|Jamie Taylor, The Prisoners farewell gig, 100 Club, London, 18th September 1986|
This was written at the time for Something Has Hit Me issue 4 but has been stuck in a drawer ever since. Probably the best place for it but posted here as a reminder of a great night and to welcome back Graham Day and Allan Crockford (with Wolf Howard) now trading as Graham Day and The Forefathers.
My, doesn’t time fly? It’s over seven years since The Prisoners whiskey fuelled farewell gig at the 100 Club in September 1986, when I remember Graham Day saying something like “That’s the last song you’ll ever hear us play”. Yet, for allegedly one night only, they are back to receive some rather late appreciation.
In the intervening years, Graham Day and Allan Crockford more or less stuck to their guns and produced some almost Prisoners Mark II material as the Prime Movers but for whatever unfathomable reason, no one in the UK gave a shit so they spent most of the time playing to more welcoming audiences in the rest of Europe. Jamie Taylor started calling himself James, formed the world’s largest quartet, almost single handedly created the Acid Jazz scene, only to influence a host of artists that became more commercially successful (certainly chartwise) than himself; which is precisely what happened to The Prisoners. They spilt and a couple of years later every tin pot indie band was slapping chunks of Hammond on their records and having hits, The Charlatans and Inspiral Carpets being the two most obvious. Johnny Symons dropped out of view, only to be spied at a Booker T. & The MGs gig where he denied ever being in the band.
Bearing in mind towards the end of their original days The Prisoners were struggling to get 100 people to the 100 Club, tonight’s huge sold out over-capacity crowd took me by surprise. Long before show time the place was packed solid.
Their biggest hit that never was, the brick-in-the-face impact of “Hurricane”, opened proceedings swiftly followed by “Reaching My Head”. Naturally enough everyone lapped it up but to my ears they lacked that special spark. Mind you, a bit of stage rust was only to be expected and I was struggling to find a decent vantage point to witness this historic event which didn’t help my mood.
Crockford, always one for the sarcastic quip, announced “Welcome to the golden hour,” and that’s what it turned out to be. From “Thinking Of You (Broken Pieces)” onwards things really started to hot up. I’d nearly forgotten how good songs like that were. Day was loosening up, flopping his long hair about whilst trying to keep hold of his guitar as it took on a wriggling electrifying life of its own. “Deceiving Eye” was a major highlight, delivered with real passion and brought back memories of the Fulham Greyhound and that ridiculous dance routine everyone did to the chorus - “You’ve been running, you’ve been hiding, you’ve been sleeping all over this town…” . I couldn’t spot anyone doing the actions (you can guess them) but they must’ve been somewhere.

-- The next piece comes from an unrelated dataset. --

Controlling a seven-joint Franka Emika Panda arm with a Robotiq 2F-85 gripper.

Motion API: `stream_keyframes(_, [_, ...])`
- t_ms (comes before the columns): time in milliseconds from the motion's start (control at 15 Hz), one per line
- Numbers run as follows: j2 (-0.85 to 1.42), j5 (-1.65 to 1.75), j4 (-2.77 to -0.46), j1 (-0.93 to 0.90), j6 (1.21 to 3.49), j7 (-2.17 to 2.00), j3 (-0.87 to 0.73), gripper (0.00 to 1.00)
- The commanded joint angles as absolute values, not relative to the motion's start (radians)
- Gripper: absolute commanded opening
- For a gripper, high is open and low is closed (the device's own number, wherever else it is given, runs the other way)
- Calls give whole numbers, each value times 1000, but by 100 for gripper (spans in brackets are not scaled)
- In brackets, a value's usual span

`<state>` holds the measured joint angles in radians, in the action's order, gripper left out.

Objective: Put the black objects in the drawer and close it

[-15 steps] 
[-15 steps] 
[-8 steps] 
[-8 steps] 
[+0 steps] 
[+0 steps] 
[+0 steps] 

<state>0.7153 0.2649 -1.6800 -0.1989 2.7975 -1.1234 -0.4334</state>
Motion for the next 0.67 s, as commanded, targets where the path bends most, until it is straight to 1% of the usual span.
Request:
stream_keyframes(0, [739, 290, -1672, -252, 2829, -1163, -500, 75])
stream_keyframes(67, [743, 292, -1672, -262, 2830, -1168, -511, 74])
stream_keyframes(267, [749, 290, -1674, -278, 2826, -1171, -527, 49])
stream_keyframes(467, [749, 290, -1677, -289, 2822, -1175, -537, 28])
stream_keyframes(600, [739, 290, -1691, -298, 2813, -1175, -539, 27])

The further into the set, the better the heady mix of Medway garage punk, late 60s rock and Small Faces instrumental rip-offs got. Not surprisingly perhaps, Jamie appeared to relish the chance to play the wonderful old go-go tunes again rather than have some rapper prance around in front of him. As far as I can remember, also included in the set were (I think), “Revenge of the Cybermen”, “Be On Your Way”, “There’s A Place”, “Better In Black”, “Explosion on Uranus” and perhaps “I Am The Fisherman” but it all whizzed by so fast it’s hard to recall properly and there’s no way I was going to take notes. “Happiness For Once” was never one of their greatest songs but the sod-you attitude was fully understandable. Then, all too soon, they were gone.
The encore featured an explosive version “Melanie” and Deep Purple’s (yeah, okay, Joe South’s) “Hush”. A touch of self-indulgence crept in here with long jamming sections stretching the song out for ages. Neither the band or the sweaty mass of punters wanted this to end.
Reunion gigs aren’t usually a good idea as they can tarnish a band’s good reputation but somehow The Prisoners were different. There was a definite point to prove and prove it they did. Nobody, but nobody, sounds like The Prisoners the way The Prisoners do.
The Prisoners first reunion gig, Subterania, London, 16th December 1993. Filmed by Steve Duffield of support band Mild Mannered Janitors.